'Ears & Feet'
Utilizing technology to combine dance and computerized music has come a long way since the Eighties, as can be seen in the 2003 edition of EARS & Feet, the annual UT College of Fine Arts program that pairs student composers with student choreographers to collaborate on a piece.
By Sarah Hepola, Fri., May 2, 2003
Remember that scene from Big in which Tom Hanks and Robert Loggia hop up and down on a giant keyboard playing "Night and Day"? The scene was so charming, magic almost -- in doing a little dance, they made a little music. Well, just like Tom Hanks, technology has come a long way since the Eighties. You can do much better than a giant keyboard to combine dance and computerized music -- like, say, a floor pad and a copy of Dance Dance Revolution. Or, for the more sophisticated, consider this:
In one piece in this year's EARS & Feet production at UT, every dance move triggers a different computerized musical sound. The sound could be anything -- a note, a chord, a toilet flush -- but it is triggered by the dancer, his place on the stage, the swiftness of her step. That's because a video camera feeds information to the computer about the dancer's placement. If a dancer ends up in a different spot, the audience hears a different sound. One long-standing complaint about programmed music has been its predictability; it lacks the tension, the "what-if," of a live performance. But here, the computerized music contains an element of the unknown. And that keeps the dancers -- ahem -- on their toes.
"It's an interactive musical piece that involves video tracking," explains Russell Pinkston, the expert on these things. Using Max/MSP software, Pinkston says, "You can program this computer to do anything you want. You can turn lights on and off. You can probably start your microwave if you wanted to. Of course, we won't be doing those things. We'll be using it to generate sounds."

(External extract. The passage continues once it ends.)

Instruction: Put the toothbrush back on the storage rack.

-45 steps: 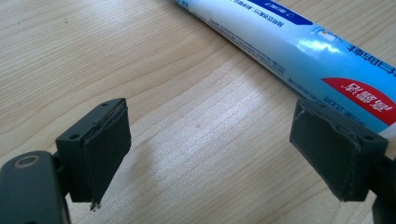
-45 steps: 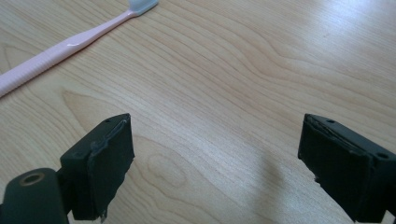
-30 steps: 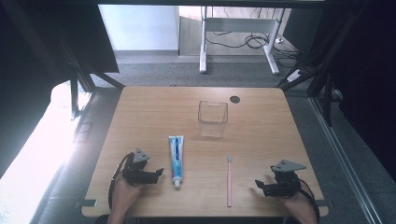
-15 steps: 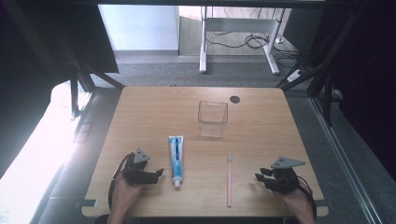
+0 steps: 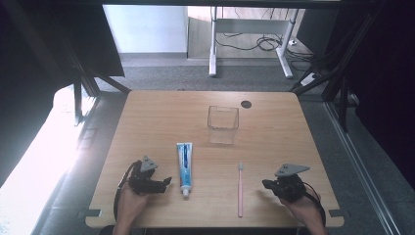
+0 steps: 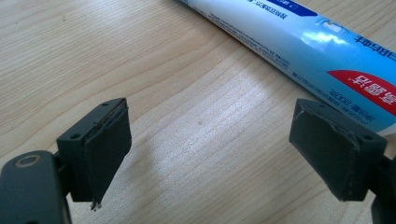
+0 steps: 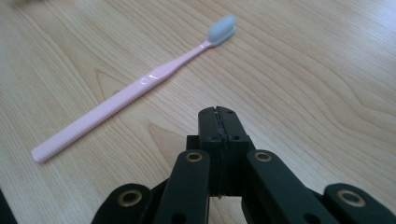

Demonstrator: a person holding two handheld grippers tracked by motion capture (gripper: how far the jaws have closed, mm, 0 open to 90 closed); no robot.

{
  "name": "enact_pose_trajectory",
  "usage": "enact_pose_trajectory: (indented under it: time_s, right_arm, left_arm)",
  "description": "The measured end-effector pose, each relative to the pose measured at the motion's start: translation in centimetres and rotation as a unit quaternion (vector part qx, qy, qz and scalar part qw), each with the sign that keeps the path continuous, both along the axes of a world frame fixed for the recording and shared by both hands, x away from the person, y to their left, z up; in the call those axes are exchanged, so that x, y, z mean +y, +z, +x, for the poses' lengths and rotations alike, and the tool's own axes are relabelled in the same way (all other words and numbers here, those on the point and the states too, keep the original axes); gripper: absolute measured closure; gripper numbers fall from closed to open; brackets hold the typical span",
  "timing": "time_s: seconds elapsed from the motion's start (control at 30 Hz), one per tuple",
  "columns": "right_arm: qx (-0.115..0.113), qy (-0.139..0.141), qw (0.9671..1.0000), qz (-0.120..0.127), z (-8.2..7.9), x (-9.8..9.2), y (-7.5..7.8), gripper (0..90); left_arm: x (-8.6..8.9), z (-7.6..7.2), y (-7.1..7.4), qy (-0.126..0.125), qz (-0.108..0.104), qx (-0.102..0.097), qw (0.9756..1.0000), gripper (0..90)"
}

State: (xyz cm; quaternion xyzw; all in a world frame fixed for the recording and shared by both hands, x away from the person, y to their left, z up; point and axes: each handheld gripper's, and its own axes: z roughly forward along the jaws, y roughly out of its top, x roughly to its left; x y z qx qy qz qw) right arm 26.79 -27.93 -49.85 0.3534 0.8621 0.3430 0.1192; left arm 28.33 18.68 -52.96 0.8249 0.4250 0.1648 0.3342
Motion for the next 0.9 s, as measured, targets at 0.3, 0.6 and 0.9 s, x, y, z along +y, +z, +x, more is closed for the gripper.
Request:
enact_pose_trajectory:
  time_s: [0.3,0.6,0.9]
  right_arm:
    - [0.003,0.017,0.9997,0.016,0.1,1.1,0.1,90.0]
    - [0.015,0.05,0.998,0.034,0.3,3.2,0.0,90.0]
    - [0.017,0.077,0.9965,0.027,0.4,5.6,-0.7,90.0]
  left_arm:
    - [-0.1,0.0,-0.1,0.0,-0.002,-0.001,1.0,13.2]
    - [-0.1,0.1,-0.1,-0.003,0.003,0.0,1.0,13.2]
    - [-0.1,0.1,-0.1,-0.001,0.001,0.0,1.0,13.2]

Pinkston is a professor in the UT School of Music who 20 years ago founded EARS -- the Electro-Acoustic Recital Series. When Pinkston wanted to add a visual component to the program a decade back, he partnered with the university's dance department, thus making EARS & Feet. The program pairs student composers with student choreographers to collaborate on a piece, no longer than 10 minutes, which is then performed in an annual recital. "It gives these young composers and young choreographers a way to find a language in different media," says Kent De Spain, assistant professor in the Department of Theatre & Dance, who is working with Pinkston on EARS & Feet. "Typically student choreographers find prerecorded music. And for student composers, music composition can be a lonely form, but here, these composers are suddenly faced with a roomful of dancers."

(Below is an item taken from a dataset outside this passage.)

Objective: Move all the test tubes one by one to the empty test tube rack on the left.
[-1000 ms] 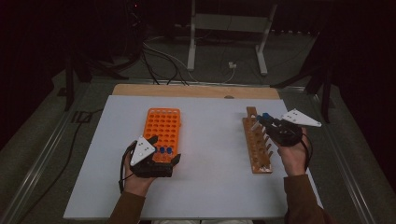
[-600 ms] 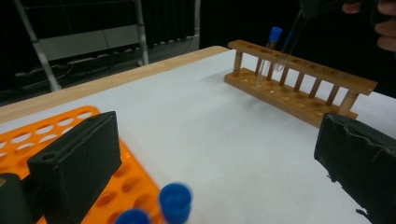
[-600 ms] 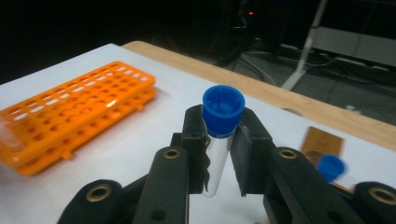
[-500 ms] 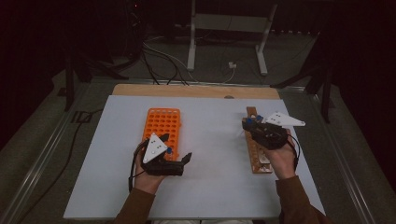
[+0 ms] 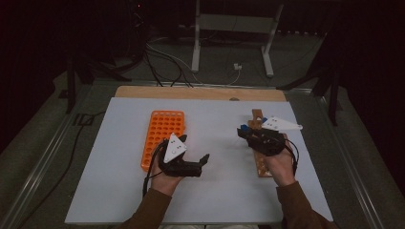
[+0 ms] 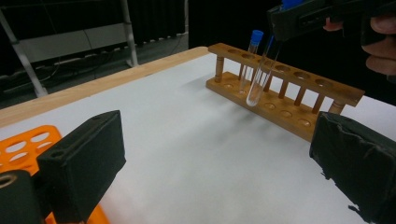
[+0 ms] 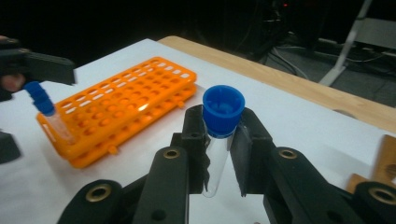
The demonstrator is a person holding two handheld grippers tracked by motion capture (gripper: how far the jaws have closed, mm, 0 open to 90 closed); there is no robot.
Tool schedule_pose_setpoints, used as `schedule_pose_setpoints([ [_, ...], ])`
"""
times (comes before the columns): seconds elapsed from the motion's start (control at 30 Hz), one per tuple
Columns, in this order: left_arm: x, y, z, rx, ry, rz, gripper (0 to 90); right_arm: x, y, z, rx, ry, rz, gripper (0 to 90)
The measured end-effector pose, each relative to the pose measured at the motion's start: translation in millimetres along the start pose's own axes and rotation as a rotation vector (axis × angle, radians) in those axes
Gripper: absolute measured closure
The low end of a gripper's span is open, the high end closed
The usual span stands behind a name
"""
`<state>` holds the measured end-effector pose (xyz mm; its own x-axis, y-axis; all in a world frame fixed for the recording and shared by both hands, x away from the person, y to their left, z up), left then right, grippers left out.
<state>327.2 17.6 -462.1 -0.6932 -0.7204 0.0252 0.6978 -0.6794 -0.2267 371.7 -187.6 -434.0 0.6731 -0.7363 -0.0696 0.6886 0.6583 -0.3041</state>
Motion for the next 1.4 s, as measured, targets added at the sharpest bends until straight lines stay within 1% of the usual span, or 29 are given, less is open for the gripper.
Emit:
schedule_pose_setpoints([
  [0.3, 14.2, 18.0, -0.7, -0.032, -0.001, -0.023, 4.9, -20.5, 5.1, 1.4, -0.01, -0.006, 0.065, 76.5],
  [0.47, 21.2, 26.9, 1.5, -0.037, 0.0, -0.028, 8.6, -33.4, 9.7, -0.1, -0.023, -0.008, 0.104, 76.5],
  [0.53, 24.0, 30.8, 2.1, -0.043, 0.008, -0.022, 14.8, -38.8, 12.2, -1.3, -0.032, -0.012, 0.12, 76.5],
  [0.57, 25.8, 32.9, 2.3, -0.046, 0.007, -0.025, 16.9, -41.2, 13.3, -2.0, -0.036, -0.015, 0.124, 76.5],
  [0.6, 27.1, 34.7, 2.2, -0.052, 0.016, -0.026, 17.7, -43.4, 14.1, -2.4, -0.039, -0.017, 0.13, 76.4],
  [0.67, 29.3, 38.5, 1.1, -0.067, 0.031, -0.025, 26.5, -47.1, 15.2, -2.7, -0.042, -0.018, 0.142, 76.4],
  [0.73, 31.7, 41.6, 0.2, -0.067, 0.03, -0.035, 35.1, -49.5, 15.6, -2.5, -0.042, -0.02, 0.149, 76.4],
  [0.83, 34.0, 44.0, -0.6, -0.063, 0.032, -0.045, 51.6, -52.0, 15.4, -2.1, -0.041, -0.014, 0.162, 76.5],
  [0.9, 34.5, 44.6, -0.5, -0.061, 0.035, -0.049, 59.0, -52.8, 15.4, -2.0, -0.04, -0.01, 0.168, 76.5],
  [0.97, 34.9, 44.9, -0.3, -0.058, 0.036, -0.057, 64.3, -53.4, 15.5, -1.9, -0.04, -0.004, 0.175, 76.5],
  [1.07, 35.4, 44.6, 0.3, -0.05, 0.036, -0.066, 68.9, -54.5, 16.0, -2.1, -0.039, -0.002, 0.185, 76.5],
  [1.13, 35.8, 43.9, 0.9, -0.045, 0.039, -0.071, 70.2, -55.3, 16.6, -2.5, -0.04, -0.001, 0.191, 76.5],
  [1.23, 36.8, 43.5, 0.5, -0.046, 0.043, -0.079, 75.0, -56.0, 17.0, -3.1, -0.043, 0.003, 0.195, 76.5],
  [1.33, 38.4, 43.3, 0.2, -0.045, 0.051, -0.09, 77.5, -56.2, 17.1, -3.1, -0.044, 0.004, 0.197, 76.4],
  [1.4, 38.7, 43.2, 0.1, -0.044, 0.047, -0.093, 78.0, -56.0, 17.0, -3.2, -0.046, 0.007, 0.198, 76.3],
])
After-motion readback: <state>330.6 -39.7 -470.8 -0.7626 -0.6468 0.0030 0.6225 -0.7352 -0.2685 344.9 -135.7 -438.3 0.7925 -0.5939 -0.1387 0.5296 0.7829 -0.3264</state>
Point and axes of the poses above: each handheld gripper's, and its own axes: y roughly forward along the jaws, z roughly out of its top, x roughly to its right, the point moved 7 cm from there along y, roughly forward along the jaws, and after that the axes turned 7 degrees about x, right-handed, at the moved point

The 10 pieces in this year's recital run the gamut of form and style, from a piece using a live cello to one arising from a shared anti-war sentiment to one in which dancers dangle from hammocks. Pinkston also promises to literally surround the audience with sound. "Speakers over the stage, in the side balconies, in the four corners of the hall," he says. "Part of the fun in a performance like this is where the sound is coming from." Which means it's important where you sit -- and that you get seated. The show is free and (perhaps not coincidentally) quite popular.